Nean’s got her hands full being a full-time mommy. She’s had a rough year emotionally, but is on the upswing thanks to new medication and the incredible support of family and friends. She spends a lot of time making jewelry and writing stories and poetry (http://nean-laughingatthemoon.blogspot.com).

Siblings (taken by Krista Pelletier)

Dante has started Kindergarten and continues to amaze us with the things he learns both in school and from reading every book he can get his hands on. He’s recently gotten into Peanuts comic strips and even went trick-or-treating as Linus this year. He has decided that he wants to be an eye-doctor or an artist, or possibly both when he grows up.

Dante at age 6 (taken by Krista Pelletier)Dante enjoying the snow day!

Zoë has flung herself fully from baby-hood to toddler-hood. She’s developing quite a personality, as well as the vocabulary to match it. She’s a strong-willed little girl who has no fear and keeps us on our toes! She’s busy making everyone laugh or smile in addition to picking on her older brother whom she idolizes.

Zoë at age 2 (taken by Krista Pelletier)Zoë's first experience in the snow!

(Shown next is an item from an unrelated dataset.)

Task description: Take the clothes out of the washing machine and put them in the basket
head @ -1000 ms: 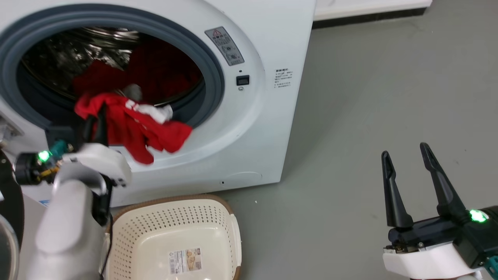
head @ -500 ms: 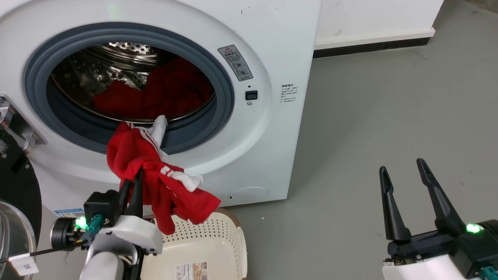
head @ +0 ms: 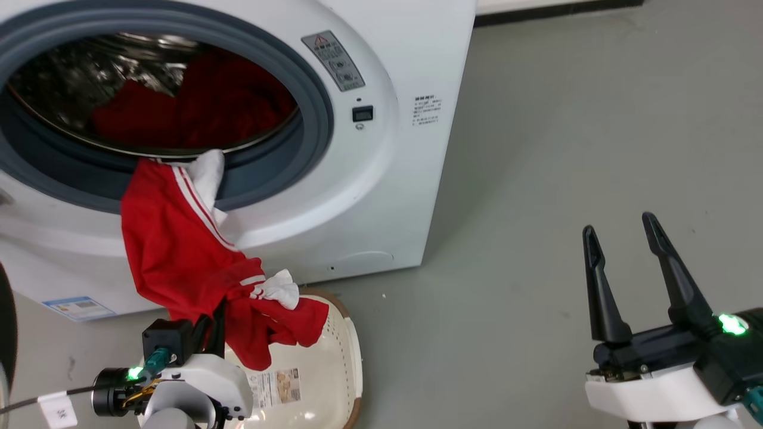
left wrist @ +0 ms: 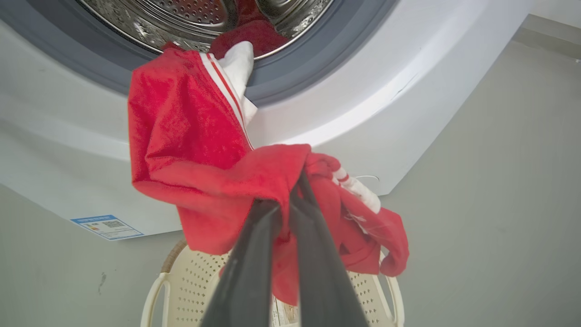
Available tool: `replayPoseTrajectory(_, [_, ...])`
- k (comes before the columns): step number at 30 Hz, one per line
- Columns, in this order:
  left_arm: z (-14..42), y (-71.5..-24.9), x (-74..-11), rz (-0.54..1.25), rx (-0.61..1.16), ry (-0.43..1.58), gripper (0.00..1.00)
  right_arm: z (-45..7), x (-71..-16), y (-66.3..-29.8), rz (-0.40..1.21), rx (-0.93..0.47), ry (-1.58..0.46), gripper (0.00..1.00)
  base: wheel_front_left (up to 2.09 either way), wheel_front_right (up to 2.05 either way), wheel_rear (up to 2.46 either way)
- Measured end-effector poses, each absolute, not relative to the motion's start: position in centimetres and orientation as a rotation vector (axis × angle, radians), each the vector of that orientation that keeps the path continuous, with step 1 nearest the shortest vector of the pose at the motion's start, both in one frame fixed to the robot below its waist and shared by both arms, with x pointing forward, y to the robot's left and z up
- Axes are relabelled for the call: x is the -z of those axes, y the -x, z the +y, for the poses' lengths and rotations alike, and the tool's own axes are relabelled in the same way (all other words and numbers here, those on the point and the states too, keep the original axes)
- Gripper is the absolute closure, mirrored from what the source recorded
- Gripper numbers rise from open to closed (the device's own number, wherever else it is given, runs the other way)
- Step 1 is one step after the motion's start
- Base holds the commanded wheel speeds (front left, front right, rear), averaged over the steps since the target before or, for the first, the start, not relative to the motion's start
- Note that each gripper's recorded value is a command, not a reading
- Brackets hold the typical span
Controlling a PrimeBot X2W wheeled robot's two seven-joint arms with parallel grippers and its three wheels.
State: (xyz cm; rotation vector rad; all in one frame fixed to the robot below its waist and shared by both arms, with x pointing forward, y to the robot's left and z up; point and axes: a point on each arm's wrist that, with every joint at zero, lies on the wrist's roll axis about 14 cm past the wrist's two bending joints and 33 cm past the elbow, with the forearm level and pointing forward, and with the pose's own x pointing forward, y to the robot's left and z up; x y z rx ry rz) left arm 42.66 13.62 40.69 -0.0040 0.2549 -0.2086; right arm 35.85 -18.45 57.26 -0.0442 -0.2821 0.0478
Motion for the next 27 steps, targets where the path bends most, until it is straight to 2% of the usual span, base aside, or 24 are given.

This is the time of year to send cards to the people you love, but we stopped doing that a few years ago for several reasons:

  1. As environmentally conscious people, we can’t justify sending out a bunch of cards and pictures that most people will just throw away after the holidays are over.
  2. Postage is so expensive and money is tight.
  3. Most of the people we’d send cards to, we either see or talk to regularly already, or they have access to our fairly extensive online presence anyway.
  4. We honestly don’t have the time or energy to do justice to the extent of our love and appreciation for the vast number of people who have become a vital part of our lives.

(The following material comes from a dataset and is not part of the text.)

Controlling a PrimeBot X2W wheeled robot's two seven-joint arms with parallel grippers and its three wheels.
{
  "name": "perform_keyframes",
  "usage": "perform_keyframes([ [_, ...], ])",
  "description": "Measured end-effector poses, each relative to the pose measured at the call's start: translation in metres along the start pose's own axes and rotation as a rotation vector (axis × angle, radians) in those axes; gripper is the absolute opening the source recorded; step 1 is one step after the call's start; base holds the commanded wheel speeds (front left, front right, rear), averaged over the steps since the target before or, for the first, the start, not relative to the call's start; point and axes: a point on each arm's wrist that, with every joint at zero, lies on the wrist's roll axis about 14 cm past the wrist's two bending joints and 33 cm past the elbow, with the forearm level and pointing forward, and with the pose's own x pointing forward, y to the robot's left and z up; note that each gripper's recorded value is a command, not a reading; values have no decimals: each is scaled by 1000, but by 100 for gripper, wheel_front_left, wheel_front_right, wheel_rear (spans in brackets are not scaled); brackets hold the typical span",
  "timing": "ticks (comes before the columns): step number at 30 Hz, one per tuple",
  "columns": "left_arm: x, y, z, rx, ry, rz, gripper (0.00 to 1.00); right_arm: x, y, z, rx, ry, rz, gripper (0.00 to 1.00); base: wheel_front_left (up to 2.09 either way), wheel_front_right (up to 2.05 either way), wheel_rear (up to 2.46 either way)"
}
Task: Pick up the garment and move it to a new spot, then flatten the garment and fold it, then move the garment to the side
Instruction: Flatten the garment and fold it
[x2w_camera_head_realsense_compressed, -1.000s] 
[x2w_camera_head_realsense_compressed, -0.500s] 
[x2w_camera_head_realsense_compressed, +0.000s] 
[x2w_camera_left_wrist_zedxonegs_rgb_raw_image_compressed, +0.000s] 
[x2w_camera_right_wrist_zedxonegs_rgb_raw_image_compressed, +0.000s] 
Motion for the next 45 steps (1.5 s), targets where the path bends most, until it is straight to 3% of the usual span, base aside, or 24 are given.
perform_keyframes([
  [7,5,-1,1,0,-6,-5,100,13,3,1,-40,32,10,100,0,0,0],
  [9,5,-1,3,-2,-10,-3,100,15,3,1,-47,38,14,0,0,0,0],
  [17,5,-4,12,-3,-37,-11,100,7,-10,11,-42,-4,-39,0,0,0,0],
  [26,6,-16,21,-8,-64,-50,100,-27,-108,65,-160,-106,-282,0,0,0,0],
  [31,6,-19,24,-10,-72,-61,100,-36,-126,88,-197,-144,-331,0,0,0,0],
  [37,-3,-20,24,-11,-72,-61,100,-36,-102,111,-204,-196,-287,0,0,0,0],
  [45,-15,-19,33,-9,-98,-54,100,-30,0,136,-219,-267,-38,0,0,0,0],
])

All that being said (and even though we realize we’re late for some of them), we wish each and every person that we trust, love and cherish in our lives joy and love for your Christmas, Hanukkah, Solstice, Kwanzaa, Bodhi, Diwali, Eid al-Adha, Decemberween, Festivus, or whatever other holiday you celebrate. We also wish you a year full of hope and beauty in 2010.

More Fall Feasting

Today, we are experimenting. We started with a recipe I found online for Easy, Cheesy Pumpkin Lasagna, added chicken & apple sausage to the pumpkin mixture, and used pumpkin spice noodles that we had purchased a while ago and didn’t know how to use. It’s in the oven at the moment and we’ll let you know how it turns out.

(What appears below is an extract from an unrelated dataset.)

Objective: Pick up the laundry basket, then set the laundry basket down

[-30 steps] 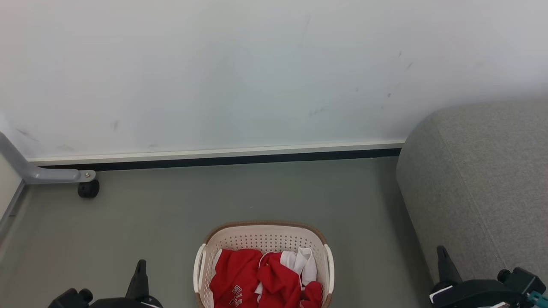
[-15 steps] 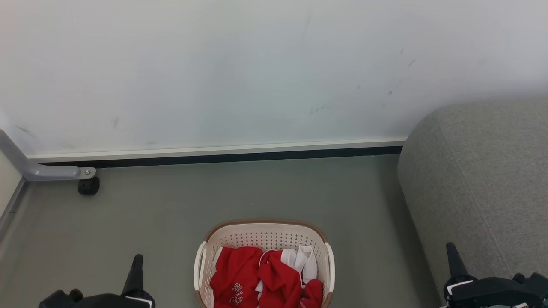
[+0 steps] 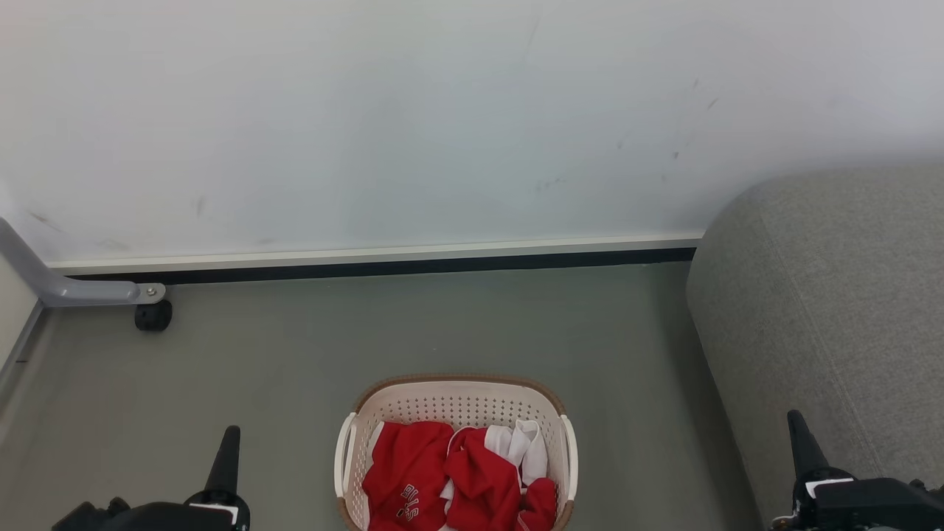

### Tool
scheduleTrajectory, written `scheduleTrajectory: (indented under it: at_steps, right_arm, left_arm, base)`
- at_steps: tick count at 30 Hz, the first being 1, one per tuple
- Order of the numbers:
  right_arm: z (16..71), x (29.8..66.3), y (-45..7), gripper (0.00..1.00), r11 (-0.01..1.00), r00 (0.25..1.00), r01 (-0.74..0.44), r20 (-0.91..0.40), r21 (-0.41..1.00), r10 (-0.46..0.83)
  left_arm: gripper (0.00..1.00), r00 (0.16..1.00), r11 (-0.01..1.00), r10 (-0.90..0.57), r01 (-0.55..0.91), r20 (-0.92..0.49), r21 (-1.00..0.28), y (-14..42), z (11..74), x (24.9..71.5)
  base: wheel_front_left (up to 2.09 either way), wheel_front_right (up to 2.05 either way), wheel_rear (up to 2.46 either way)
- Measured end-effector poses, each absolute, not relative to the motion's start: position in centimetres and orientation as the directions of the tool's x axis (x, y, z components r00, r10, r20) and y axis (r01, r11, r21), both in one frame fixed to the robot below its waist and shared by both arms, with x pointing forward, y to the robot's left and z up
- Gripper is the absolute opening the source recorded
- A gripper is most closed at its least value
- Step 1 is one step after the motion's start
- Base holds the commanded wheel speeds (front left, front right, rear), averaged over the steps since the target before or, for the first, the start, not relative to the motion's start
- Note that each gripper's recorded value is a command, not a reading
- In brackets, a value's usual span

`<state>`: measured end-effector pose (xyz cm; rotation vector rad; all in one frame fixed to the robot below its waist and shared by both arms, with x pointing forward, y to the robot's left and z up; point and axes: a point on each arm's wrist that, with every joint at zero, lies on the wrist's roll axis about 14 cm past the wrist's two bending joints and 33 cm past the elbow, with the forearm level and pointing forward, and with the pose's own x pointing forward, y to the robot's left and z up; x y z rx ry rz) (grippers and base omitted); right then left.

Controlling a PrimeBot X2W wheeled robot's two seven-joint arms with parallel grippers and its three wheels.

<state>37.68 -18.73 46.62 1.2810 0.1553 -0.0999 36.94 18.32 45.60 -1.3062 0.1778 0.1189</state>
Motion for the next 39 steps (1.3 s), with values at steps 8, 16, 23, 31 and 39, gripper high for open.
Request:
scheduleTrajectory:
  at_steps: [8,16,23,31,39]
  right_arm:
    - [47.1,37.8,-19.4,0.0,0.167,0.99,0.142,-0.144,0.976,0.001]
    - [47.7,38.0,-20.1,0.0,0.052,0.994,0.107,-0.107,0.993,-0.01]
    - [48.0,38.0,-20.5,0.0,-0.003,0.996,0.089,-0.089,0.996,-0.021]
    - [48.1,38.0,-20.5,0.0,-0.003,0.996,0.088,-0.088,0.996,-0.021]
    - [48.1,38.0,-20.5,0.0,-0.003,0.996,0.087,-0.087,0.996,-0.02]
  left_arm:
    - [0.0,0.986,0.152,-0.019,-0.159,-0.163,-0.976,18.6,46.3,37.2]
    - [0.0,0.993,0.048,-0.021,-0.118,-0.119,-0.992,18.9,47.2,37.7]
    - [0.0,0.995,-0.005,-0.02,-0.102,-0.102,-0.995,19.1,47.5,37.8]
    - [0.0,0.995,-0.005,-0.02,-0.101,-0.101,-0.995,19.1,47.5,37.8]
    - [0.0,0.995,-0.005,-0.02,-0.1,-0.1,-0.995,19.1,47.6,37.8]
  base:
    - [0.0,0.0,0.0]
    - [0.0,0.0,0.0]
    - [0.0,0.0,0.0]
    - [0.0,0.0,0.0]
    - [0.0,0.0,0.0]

Jeff’s also got a pot of spiced cider in the crock pot:
~1 gallon apple cider
~cranberry juice to taste (usually 1-3 cups)
~two thick slices each of lemon and orange with rind
~four cinnamon sticks
~16 cloves & 16 allspice (he uses a tea ball for easy extraction)

The weather may have decided to turn up the heat, but we’re fighting back. FALL is HERE!

Fall Feasts

I know I haven’t updated here in… well… ages. I’ve been focused on a lot of other things. The family is doing well for the most part but it’s been a taxing year for us. Promise to try to get pics of the kids up here soon, but with Facebook (and how much easier it normally is to post photos there) I don’t even think about posting here.

Tonight, however, I’m posting here because I’ve had several requests for the recipe for “my” Gingersnap Pot Roast (and frankly, Facebook is incredibly temperamental today and I don’t have the patience to deal with it). Technically, this recipe comes from Better Homes and Gardens, but I’ve adapted it enough that I can call it mine. 🙂

Gingersnap Pot Roast
(A.K.A. Sauerbraten Made Easy)

Layer in crock pot:

  • 3 medium sweet potatoes or yams (peeled and cut)
  • one bag of “baby” carrots prepared
  • 4 small or medium apples, cut into wedges
  • 2-3 lb chuck roast

Mix together to make gravy and pour over roast:

  • 1 cup water
  • 8 gingersnaps crumbled
  • 2 tablespoons red wine vinegar
  • 1 teaspoon beef bouillon granules
  • 1/8 teaspoon ground red pepper

Cover and cook on low 10-12 hours or on high 5-6 hours.